* **Collected material**:

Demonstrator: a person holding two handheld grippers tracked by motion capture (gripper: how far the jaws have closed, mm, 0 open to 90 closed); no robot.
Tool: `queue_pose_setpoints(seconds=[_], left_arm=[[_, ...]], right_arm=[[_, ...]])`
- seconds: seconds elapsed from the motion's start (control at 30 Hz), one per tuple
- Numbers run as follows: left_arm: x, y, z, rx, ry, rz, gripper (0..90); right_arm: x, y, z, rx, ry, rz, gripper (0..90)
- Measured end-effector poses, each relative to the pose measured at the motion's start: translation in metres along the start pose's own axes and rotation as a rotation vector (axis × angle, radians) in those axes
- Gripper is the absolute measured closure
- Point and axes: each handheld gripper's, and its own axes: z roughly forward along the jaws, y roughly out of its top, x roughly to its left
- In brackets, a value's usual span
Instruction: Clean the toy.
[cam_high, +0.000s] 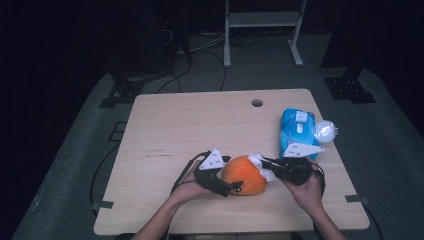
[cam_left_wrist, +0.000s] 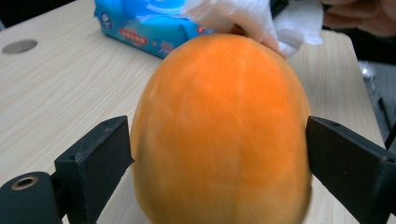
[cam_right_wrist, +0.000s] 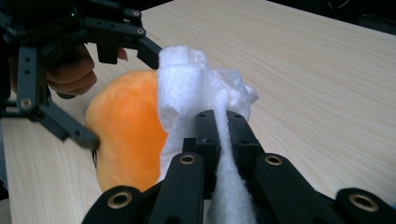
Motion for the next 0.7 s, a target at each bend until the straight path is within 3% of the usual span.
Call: queue_pose_setpoints(seconds=[0.07,0.1,0.13,0.17,0.27,0.33,0.43,0.5,0.53,0.57,0.67,0.7], left_arm=[[0.002,-0.001,0.000,0.021,-0.028,-0.009,9.0],[0.001,-0.002,0.000,0.021,-0.022,0.007,15.0],[-0.001,0.002,0.000,0.010,-0.012,-0.008,23.7],[-0.001,0.002,0.000,0.010,-0.012,-0.008,25.7],[-0.011,0.013,0.002,-0.021,0.013,0.031,29.6],[-0.022,0.019,0.004,-0.018,0.033,0.108,32.7],[-0.021,0.014,0.003,-0.019,0.017,0.108,32.2],[-0.018,0.012,0.003,-0.020,0.009,0.101,27.6],[-0.012,0.009,0.003,-0.021,0.011,0.062,22.0],[-0.012,0.009,0.003,-0.021,0.011,0.062,16.8],[-0.004,0.007,0.004,-0.012,-0.001,-0.037,14.9],[-0.005,0.006,0.004,-0.016,-0.010,-0.028,20.7]], right_arm=[[-0.001,0.000,0.000,-0.002,0.003,0.007,84.1],[-0.002,0.000,-0.001,-0.006,0.004,0.020,84.1],[0.000,0.004,-0.004,-0.031,0.012,0.024,84.2],[0.000,0.004,-0.004,-0.031,0.012,0.024,84.2],[0.019,0.015,-0.003,-0.042,0.023,-0.057,84.1],[0.036,0.022,0.001,-0.040,0.051,-0.128,84.1],[0.031,0.020,-0.001,-0.031,0.041,-0.124,84.2],[0.028,0.018,-0.001,-0.025,0.039,-0.112,84.2],[0.020,0.014,-0.002,-0.019,0.028,-0.087,84.3],[0.020,0.014,-0.002,-0.019,0.028,-0.087,84.3],[0.013,0.011,-0.003,-0.015,-0.004,-0.074,84.3],[0.012,0.011,-0.003,-0.014,-0.006,-0.068,84.3]])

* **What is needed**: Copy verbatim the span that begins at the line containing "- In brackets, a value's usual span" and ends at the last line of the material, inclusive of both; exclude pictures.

* **Output below**:
- In brackets, a value's usual span
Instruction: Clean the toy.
[cam_high, +0.000s] 
[cam_left_wrist, +0.000s] 
[cam_right_wrist, +0.000s] 
Motion for the next 0.7 s, a target at each bend until the straight path is within 3% of the usual span.
Call: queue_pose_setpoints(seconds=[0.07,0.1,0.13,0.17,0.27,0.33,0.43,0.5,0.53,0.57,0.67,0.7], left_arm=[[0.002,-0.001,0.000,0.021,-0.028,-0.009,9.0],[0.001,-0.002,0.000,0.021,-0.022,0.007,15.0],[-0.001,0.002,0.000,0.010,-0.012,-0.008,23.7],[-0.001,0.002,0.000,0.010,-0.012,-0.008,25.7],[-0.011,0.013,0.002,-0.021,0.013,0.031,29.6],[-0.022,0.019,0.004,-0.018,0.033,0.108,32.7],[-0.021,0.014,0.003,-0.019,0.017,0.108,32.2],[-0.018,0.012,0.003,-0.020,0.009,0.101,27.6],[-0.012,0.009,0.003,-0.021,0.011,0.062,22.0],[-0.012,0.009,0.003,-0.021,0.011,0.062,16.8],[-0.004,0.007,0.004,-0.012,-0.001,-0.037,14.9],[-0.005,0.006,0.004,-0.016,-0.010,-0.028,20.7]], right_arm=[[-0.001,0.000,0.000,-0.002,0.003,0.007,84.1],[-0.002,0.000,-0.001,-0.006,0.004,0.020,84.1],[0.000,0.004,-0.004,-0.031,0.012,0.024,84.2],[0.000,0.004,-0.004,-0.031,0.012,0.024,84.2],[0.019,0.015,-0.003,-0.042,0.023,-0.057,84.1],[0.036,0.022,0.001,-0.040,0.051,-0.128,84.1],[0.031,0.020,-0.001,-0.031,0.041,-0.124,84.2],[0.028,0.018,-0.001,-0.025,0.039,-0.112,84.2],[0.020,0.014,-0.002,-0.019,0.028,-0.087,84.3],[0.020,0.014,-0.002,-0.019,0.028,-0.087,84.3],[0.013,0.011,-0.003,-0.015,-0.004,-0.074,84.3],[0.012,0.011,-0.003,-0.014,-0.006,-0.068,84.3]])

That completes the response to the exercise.